Problem statement: Give back the entire listing exactly as it was provided.

*** Block opens ***

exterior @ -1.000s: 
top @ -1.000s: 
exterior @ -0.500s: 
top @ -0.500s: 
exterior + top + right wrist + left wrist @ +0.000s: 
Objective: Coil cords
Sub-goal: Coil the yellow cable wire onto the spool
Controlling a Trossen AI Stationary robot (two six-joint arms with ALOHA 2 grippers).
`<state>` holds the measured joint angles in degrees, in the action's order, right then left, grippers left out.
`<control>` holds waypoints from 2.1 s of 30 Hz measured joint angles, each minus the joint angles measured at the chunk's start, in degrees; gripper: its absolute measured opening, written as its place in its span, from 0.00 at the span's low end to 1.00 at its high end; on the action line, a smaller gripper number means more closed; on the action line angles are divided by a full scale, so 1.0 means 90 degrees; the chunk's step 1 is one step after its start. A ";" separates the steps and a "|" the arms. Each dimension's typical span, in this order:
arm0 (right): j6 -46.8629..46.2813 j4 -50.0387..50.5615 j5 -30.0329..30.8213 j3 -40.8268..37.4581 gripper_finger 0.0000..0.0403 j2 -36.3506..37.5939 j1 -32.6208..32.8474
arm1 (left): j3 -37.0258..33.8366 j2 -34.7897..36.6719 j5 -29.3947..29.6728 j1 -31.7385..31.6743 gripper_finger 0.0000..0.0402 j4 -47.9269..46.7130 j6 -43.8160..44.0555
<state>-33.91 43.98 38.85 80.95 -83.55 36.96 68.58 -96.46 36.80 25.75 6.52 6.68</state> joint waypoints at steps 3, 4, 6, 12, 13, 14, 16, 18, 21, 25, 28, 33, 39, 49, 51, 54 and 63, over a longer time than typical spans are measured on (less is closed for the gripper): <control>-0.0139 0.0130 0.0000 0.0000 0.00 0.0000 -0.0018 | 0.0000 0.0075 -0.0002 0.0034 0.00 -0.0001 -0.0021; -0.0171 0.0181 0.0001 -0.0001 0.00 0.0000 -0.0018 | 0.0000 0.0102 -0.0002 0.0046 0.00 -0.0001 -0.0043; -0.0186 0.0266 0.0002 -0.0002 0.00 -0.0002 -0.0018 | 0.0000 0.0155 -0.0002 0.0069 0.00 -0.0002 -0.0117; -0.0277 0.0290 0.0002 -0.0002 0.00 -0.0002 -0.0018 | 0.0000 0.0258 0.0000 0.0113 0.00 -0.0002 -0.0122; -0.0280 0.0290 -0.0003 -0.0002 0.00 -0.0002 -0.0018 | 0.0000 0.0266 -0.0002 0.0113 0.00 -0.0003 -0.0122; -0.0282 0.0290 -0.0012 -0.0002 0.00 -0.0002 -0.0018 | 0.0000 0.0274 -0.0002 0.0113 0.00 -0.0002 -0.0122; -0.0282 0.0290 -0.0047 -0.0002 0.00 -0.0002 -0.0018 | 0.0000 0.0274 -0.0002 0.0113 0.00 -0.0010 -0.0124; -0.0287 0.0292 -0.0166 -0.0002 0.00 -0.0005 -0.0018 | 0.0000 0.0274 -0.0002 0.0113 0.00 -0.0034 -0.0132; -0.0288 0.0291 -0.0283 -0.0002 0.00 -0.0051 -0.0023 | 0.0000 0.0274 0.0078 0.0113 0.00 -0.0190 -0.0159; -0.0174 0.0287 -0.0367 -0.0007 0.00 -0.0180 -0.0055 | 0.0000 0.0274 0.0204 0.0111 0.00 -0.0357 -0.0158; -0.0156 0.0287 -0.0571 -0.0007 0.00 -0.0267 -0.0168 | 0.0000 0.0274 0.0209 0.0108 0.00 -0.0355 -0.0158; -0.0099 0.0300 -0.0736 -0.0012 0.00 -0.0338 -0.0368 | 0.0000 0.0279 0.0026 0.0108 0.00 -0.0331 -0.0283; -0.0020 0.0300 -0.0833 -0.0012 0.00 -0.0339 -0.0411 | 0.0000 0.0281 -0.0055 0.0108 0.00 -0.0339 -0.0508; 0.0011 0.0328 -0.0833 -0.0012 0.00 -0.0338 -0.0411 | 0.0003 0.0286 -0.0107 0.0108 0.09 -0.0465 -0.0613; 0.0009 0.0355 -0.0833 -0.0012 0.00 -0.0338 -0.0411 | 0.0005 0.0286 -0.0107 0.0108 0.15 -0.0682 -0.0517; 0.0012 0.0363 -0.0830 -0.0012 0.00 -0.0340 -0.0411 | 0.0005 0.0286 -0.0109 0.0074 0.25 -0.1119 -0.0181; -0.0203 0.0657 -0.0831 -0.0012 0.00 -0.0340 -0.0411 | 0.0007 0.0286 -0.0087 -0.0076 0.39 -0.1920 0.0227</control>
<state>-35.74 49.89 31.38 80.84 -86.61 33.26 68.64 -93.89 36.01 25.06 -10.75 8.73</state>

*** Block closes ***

Answer for this exercise:
exterior @ -1.000s: 
top @ -1.000s: 
exterior @ -0.500s: 
top @ -0.500s: 
exterior + top + right wrist + left wrist @ +0.000s: 
Objective: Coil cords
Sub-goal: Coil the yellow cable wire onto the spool
Controlling a Trossen AI Stationary robot (two six-joint arms with ALOHA 2 grippers).
`<state>` holds the measured joint angles in degrees, in the action's order, right then left, grippers left out.
`<control>` holds waypoints from 2.1 s of 30 Hz measured joint angles, each minus the joint angles measured at the chunk's start, in degrees; gripper: its absolute measured opening, written as its place in its span, from 0.00 at the span's low end to 1.00 at its high end; on the action line, a smaller gripper number means more closed; on the action line angles are divided by a full scale, so 1.0 means 90 degrees; the chunk's step 1 is one step after its start. A ";" separates the steps and a "|" the arms. Each dimension's typical span, in this order:
arm0 (right): j6 -46.8629..46.2813 j4 -50.0387..50.5615 j5 -30.0329..30.8213 j3 -40.8268..37.4581 gripper_finger 0.0000..0.0403 j2 -36.3506..37.5939 j1 -32.6208..32.8474
arm1 (left): j3 -37.0258..33.8366 j2 -34.7897..36.6719 j5 -29.3947..29.6728 j1 -31.7385..31.6743 gripper_finger 0.0000..0.0402 j4 -47.9269..46.7130 j6 -43.8160..44.0555
<state>-33.91 43.98 38.85 80.95 -83.55 36.96 68.58 -96.46 36.80 25.75 6.52 6.68</state> joint waypoints at steps 3, 4, 6, 12, 13, 14, 16, 18, 21, 25, 28, 33, 39, 49, 51, 54 and 63, over a longer time than typical spans are measured on (less is closed for the gripper): <control>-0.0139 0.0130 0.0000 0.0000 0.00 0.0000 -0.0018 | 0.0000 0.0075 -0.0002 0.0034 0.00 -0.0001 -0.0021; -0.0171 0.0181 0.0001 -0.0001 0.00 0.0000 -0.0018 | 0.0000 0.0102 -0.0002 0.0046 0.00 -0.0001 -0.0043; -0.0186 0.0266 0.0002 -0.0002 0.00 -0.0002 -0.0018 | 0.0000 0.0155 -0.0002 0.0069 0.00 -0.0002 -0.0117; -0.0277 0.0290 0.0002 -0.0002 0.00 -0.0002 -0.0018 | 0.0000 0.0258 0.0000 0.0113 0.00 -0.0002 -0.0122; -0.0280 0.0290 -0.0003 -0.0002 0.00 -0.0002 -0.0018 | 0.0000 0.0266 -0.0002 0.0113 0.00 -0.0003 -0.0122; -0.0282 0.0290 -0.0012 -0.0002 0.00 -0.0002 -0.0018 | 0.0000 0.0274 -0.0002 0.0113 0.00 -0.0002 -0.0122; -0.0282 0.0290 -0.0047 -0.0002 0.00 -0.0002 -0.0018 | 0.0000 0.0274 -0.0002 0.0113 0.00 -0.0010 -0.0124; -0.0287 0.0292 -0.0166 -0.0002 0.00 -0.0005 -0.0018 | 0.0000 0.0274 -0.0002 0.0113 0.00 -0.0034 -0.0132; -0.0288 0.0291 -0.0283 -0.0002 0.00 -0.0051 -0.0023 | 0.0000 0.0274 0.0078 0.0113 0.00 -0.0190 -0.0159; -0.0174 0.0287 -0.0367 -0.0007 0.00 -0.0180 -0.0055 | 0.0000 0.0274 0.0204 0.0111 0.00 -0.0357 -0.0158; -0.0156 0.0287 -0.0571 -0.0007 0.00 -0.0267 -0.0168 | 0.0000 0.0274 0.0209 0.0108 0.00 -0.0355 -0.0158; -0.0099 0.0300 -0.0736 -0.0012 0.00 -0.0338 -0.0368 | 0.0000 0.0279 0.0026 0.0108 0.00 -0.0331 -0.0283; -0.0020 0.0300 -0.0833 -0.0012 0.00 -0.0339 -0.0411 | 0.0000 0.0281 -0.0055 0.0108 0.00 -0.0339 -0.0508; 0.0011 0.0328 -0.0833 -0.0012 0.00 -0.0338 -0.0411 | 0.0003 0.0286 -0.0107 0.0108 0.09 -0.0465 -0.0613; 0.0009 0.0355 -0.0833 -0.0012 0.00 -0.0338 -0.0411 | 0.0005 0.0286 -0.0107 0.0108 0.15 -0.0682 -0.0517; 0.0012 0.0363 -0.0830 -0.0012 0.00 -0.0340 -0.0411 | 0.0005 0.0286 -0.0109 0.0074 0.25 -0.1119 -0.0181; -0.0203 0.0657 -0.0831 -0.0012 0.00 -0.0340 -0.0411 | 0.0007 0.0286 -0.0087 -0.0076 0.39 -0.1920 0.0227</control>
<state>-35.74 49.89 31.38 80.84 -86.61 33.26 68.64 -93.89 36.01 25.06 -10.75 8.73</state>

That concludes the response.